- Work instructions
Please transcribe the data below in full, word for word, without the images.
-=-=-
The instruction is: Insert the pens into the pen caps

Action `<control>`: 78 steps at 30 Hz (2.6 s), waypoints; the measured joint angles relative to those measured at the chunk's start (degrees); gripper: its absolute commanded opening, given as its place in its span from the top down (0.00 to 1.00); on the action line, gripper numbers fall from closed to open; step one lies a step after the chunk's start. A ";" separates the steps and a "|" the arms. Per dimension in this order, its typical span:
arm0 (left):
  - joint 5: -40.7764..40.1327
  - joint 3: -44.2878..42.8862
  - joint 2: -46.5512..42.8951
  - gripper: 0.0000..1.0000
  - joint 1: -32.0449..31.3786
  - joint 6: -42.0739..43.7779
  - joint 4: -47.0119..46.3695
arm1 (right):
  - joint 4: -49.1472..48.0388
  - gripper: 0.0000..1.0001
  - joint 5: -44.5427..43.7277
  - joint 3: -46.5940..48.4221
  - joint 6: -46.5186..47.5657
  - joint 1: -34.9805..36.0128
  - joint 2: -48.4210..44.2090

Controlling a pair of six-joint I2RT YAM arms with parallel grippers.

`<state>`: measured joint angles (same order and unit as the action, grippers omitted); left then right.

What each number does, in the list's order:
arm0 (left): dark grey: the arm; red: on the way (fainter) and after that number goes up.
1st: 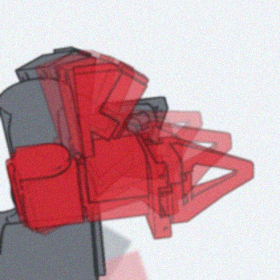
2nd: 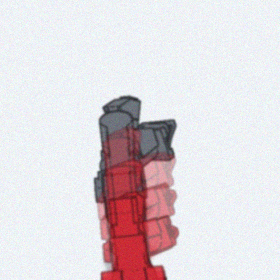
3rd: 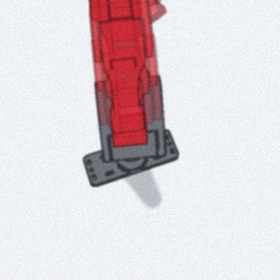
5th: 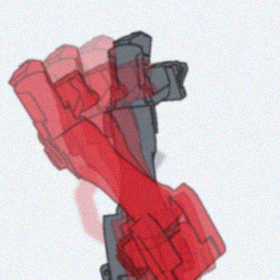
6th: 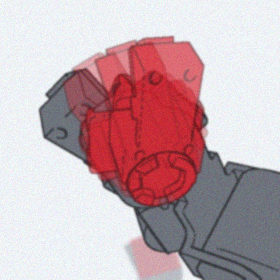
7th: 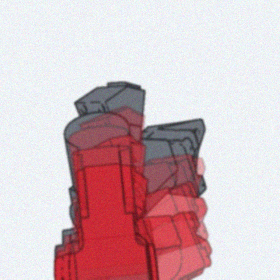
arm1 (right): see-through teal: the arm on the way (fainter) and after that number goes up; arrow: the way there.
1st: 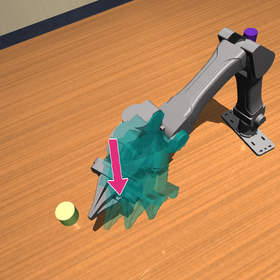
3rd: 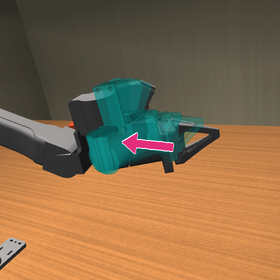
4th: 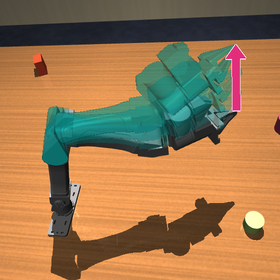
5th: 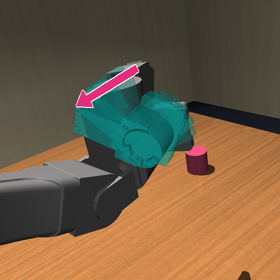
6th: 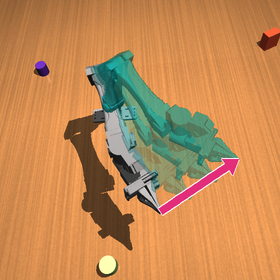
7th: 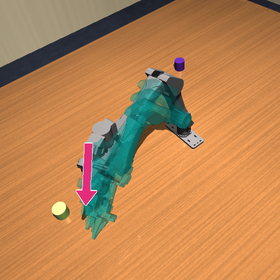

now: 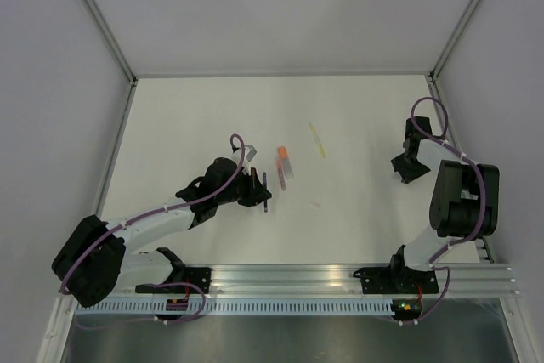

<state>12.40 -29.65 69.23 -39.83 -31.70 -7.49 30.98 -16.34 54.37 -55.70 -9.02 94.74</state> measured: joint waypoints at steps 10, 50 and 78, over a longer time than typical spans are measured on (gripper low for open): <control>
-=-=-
- Answer to the problem
The instruction is: Insert the pens into the pen caps

Action `<control>`: 78 steps at 30 Hz (2.6 s), waypoints; the measured joint angles relative to those measured at the chunk's start (degrees); gripper: its absolute commanded opening, given as its place in its span from the top down (0.00 to 1.00); on the action line, gripper numbers fall from closed to open; step one lies a step after the chunk's start. A ";" separates the steps and a "|" the arms. Per dimension in this order, its typical span:
arm0 (left):
  - joint 5: -40.7764..40.1327
  - joint 3: -44.2878..42.8862
  - joint 2: -46.5512..42.8951
  - gripper: 0.0000..1.0000
  - joint 1: -32.0449..31.3786
  - joint 6: -42.0739..43.7779
  - joint 4: -47.0119..46.3695
arm1 (right):
  - joint 4: -49.1472..48.0388
  - gripper: 0.0000..1.0001
  - joint 5: -44.5427..43.7277
  - joint 3: -46.5940..48.4221
  - joint 6: -46.5186..47.5657
  - joint 1: -34.9805..36.0128
  - joint 2: -48.4210..44.2090

Controlling a pair of six-joint I2RT YAM arms with parallel grippers.

`<state>`: measured joint angles (same order and unit as the action, grippers omitted); left then right.

What each number does, in the list's order:
arm0 (left): dark grey: the arm; red: on the way (fainter) and after that number goes up.
1st: 
2nd: 
3rd: 
5th: 
6th: 
7th: 
arm1 (right): see-through teal: the arm on the way (fainter) and after that number goes up; arrow: the way there.
1st: 
3rd: 
4th: 
5th: 
6th: 
7th: 

now: 

<state>12.40 -29.65 69.23 -39.83 -31.70 -7.49 30.98 -16.34 54.37 -55.70 -9.02 94.74</state> measured: joint waypoints at steps 10, 50 and 78, over a longer time than typical spans are measured on (gripper low for open): <control>

No more is needed for this exercise.